Più tetti per tutti. Slogan facile facile, se solo si fosse comunicato a dovere quanto fatto di buono per le politiche abitative in tre anni di governo. D’altronde Silvio Berlusconi, in campagna elettorale, era stato chiaro: «La casa è un bene decisivo, primario. Come la salute: senza, non si va da nessuna parte». Così nei primi 100 giorni (agosto 2008) viene varata la legge 133, che spiana la strada (e i cantieri) al più vasto piano di edilizia abitativa dall’era Fanfani. Un progetto che ha portato e sta portando a compimento 47mila alloggi in tutto il territorio nazionale con investimenti pubblici pari a 718 milioni di euro. I beneficiari di tanto sforzo? I nuclei familiari a basso reddito, le giovani coppie, gli anziani in difficoltà, gli studenti fuori sede, sfrattati non per morosità e immigrati regolari residenti in Italia da almeno 10 anni e da cinque nella stessa Regione.
Un disegno che i tecnici del ministero delle Infrastrutture chiamano «Piano Silvio», articolato quando la crisi non mordeva come oggi e lo «spread» era confinato nei manuali degli analisti finanziari. Da subito la rivoluzione berlusconiana del mattone si articola in tre direttrici.

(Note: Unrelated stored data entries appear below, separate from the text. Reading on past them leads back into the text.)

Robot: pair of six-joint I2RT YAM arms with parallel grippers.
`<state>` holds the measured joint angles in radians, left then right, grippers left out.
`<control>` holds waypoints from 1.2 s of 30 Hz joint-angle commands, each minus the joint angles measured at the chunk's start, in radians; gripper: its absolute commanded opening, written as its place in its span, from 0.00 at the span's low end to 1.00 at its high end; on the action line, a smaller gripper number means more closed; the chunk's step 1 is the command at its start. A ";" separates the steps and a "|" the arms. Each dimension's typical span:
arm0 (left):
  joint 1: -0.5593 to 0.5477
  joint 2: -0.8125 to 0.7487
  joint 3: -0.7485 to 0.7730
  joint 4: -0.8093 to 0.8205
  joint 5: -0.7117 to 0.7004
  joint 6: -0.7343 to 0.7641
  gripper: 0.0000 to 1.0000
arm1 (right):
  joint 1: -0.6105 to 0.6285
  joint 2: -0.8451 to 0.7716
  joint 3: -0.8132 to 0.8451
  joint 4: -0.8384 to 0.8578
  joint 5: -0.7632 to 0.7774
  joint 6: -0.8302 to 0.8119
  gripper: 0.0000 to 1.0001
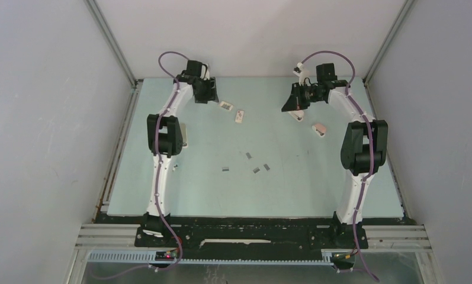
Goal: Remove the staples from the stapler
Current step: Move the staple box to the center of the board.
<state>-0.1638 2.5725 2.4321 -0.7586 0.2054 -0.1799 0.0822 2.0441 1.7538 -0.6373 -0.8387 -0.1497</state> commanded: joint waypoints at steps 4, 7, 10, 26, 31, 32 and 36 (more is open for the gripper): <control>0.021 0.038 0.054 0.040 0.051 -0.185 0.59 | -0.004 -0.048 -0.005 0.021 0.003 0.011 0.12; 0.028 0.046 0.052 0.055 0.099 -0.200 0.59 | -0.006 -0.047 -0.007 0.025 0.001 0.012 0.12; 0.039 0.044 0.052 0.065 0.121 -0.193 0.59 | -0.012 -0.048 -0.010 0.024 0.001 0.012 0.12; 0.041 0.087 0.068 0.068 0.180 -0.136 0.59 | -0.016 -0.037 -0.010 0.030 0.003 0.017 0.12; 0.037 0.094 0.063 0.067 0.184 -0.142 0.56 | -0.022 -0.032 -0.010 0.030 0.003 0.016 0.12; 0.037 0.094 0.062 0.065 0.183 -0.142 0.55 | -0.023 -0.032 -0.009 0.030 0.003 0.016 0.12; 0.035 0.093 0.060 0.066 0.183 -0.139 0.52 | -0.025 -0.030 -0.008 0.032 0.002 0.019 0.12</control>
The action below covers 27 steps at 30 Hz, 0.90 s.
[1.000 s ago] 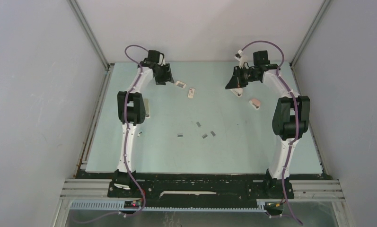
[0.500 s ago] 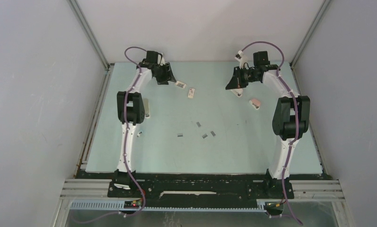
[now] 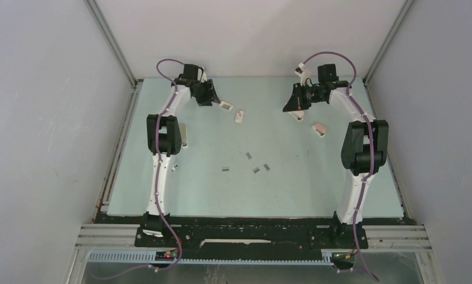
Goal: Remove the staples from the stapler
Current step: Move the staple box to the center of the board.
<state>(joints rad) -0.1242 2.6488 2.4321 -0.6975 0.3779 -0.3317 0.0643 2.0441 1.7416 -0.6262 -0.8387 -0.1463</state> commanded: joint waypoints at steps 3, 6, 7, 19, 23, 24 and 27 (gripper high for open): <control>-0.006 0.016 0.057 0.004 0.019 0.019 0.50 | -0.008 -0.030 0.003 0.020 0.001 0.016 0.12; -0.006 0.018 0.053 0.003 0.033 0.027 0.47 | -0.005 -0.026 0.002 0.022 0.000 0.016 0.12; -0.007 0.019 0.052 0.004 0.038 0.029 0.47 | -0.002 -0.023 0.001 0.022 -0.002 0.016 0.12; -0.006 0.020 0.049 0.016 0.083 0.043 0.39 | 0.025 0.002 0.007 0.027 -0.002 0.021 0.12; -0.004 0.021 0.048 0.020 0.100 0.043 0.38 | 0.025 0.005 0.007 0.028 0.000 0.021 0.12; -0.003 0.022 0.047 0.021 0.103 0.043 0.38 | 0.025 0.005 0.007 0.028 0.000 0.022 0.12; -0.002 0.023 0.045 0.022 0.107 0.041 0.34 | 0.024 0.005 0.007 0.029 -0.001 0.022 0.12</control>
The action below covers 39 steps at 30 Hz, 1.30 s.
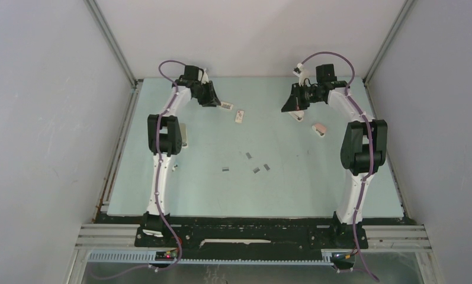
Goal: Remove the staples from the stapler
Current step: Move the staple box to the center of the board.
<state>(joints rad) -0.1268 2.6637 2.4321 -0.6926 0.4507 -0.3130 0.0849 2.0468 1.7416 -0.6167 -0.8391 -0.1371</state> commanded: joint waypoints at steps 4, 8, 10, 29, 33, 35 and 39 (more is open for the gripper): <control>0.002 0.009 0.045 0.019 0.037 0.021 0.28 | -0.002 0.004 0.008 0.018 0.000 0.014 0.12; 0.002 0.009 0.044 0.019 0.040 0.020 0.24 | -0.005 0.006 0.012 0.018 -0.003 0.017 0.12; 0.001 0.010 0.044 0.019 0.041 0.020 0.21 | -0.007 0.005 0.013 0.019 -0.001 0.019 0.12; 0.011 -0.016 0.037 0.004 0.063 0.053 0.00 | -0.020 -0.004 0.013 0.017 0.005 0.018 0.12; 0.027 -0.059 -0.014 0.008 0.084 0.055 0.00 | -0.018 -0.004 0.012 0.017 0.005 0.019 0.12; 0.034 -0.078 -0.041 0.010 0.094 0.055 0.00 | -0.015 -0.005 0.012 0.017 0.006 0.019 0.12; 0.037 -0.105 -0.082 0.010 0.096 0.056 0.00 | -0.006 -0.016 0.005 0.020 0.011 0.018 0.12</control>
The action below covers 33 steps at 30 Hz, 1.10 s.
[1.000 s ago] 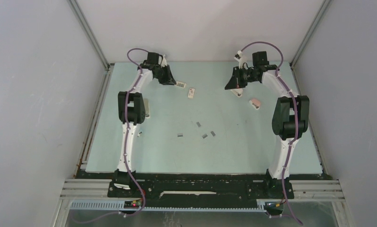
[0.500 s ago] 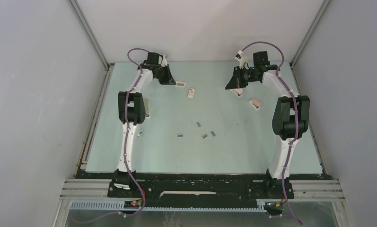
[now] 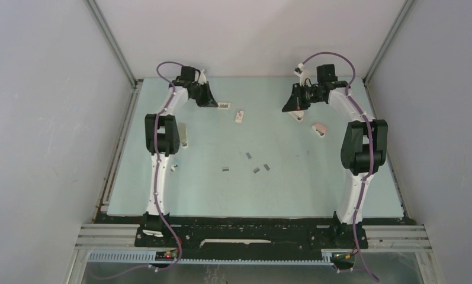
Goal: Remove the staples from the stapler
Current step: Move the staple box to the center of the board.
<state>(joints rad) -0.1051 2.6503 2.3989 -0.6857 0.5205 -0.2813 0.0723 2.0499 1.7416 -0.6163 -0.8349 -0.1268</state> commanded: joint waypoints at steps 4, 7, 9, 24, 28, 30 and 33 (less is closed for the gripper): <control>0.020 -0.123 -0.088 0.004 0.024 0.027 0.00 | 0.009 -0.036 -0.012 0.028 0.011 0.007 0.12; 0.021 -0.158 -0.136 0.006 0.026 0.039 0.00 | 0.010 -0.050 -0.024 0.034 0.013 0.006 0.12; 0.020 -0.191 -0.180 0.010 0.028 0.051 0.00 | 0.012 -0.056 -0.032 0.037 0.014 0.006 0.12; 0.014 -0.531 -0.727 0.180 -0.015 0.057 0.00 | 0.039 -0.120 -0.099 0.021 -0.024 -0.037 0.13; -0.001 -0.630 -0.900 0.261 -0.038 0.022 0.00 | 0.049 -0.139 -0.107 -0.021 -0.058 -0.070 0.13; -0.012 -0.690 -1.002 0.332 -0.046 -0.014 0.00 | 0.055 -0.151 -0.119 -0.037 -0.066 -0.085 0.13; -0.046 -0.780 -1.144 0.464 -0.061 -0.084 0.00 | 0.063 -0.175 -0.149 -0.051 -0.075 -0.107 0.13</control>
<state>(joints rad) -0.1074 2.0132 1.3911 -0.4160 0.4839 -0.2760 0.1200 1.9553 1.6199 -0.6319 -0.8692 -0.1787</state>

La prima linea di intervento va a finanziare gli enti locali con un contributo a fondo perduto di 200 milioni di euro. Si tratta, in sostanza, di sfornare 5mila alloggi di proprietà pubblica (eredità di vecchie case popolari e comuni). Il decreto di attuazione porta la data del 18 novembre 2009. L’obbiettivo è costruire o ristrutturare appartamenti sui quali i costi tra terreni e costi burocratici sono abbattuti fino a garantire affitti accessibilissimi, con canoni mensili tra i 350 e i 400 euro, o addirittura riscattabili in 10 anni con rate di mutuo a livelli di equo canone. Traguardo già centrato in molti quartieri delle grandi città: a Milano basta farsi un giro in via Lulli 32 (nel tondo uno scorcio rimesso a nuovo) o nel quartiere Calvairate. Il cambio di prospettiva è pure formale: per la prima volta parole come vivibilità, sicurezza e sostenibilità ambientale ed energetica entrano in una legge dello Stato. È il social housing. Basta casermoni del degrado e rioni-ghetto, anche perché si punta a riqualificare i centri storici.
La portata della seconda tranche del piano casa emerge scorrendo le tabelle del ministero relative agli accordi di programma Stato-Regioni, che attivano fondi statali, regionali e altre risorse pubbliche-private per nuove costruzioni e/o il recupero di palazzi e corti d’epoca. Sulla scrivania del Cavaliere, il 20 ottobre scorso, arriva il dossier con gli impegni di 14 Regioni più la Provincia autonoma di Trento. Il totale degli investimenti raggiunge la cifra record di 2 miliardi e 750 milioni di euro per la costruzione, il restyling e l’acquisto di 15.515 alloggi. Ma il numero degli appartamenti è destinato ad aumentare se si considera che devono essere ancora perfezionati i patti con Lazio, Abruzzo, Friuli V.G., Valle d’Aosta e Provincia di Bolzano. Sembra solo questione di tempo, poiché si conta di raggiungere quota 20mila alloggi «cantierabili».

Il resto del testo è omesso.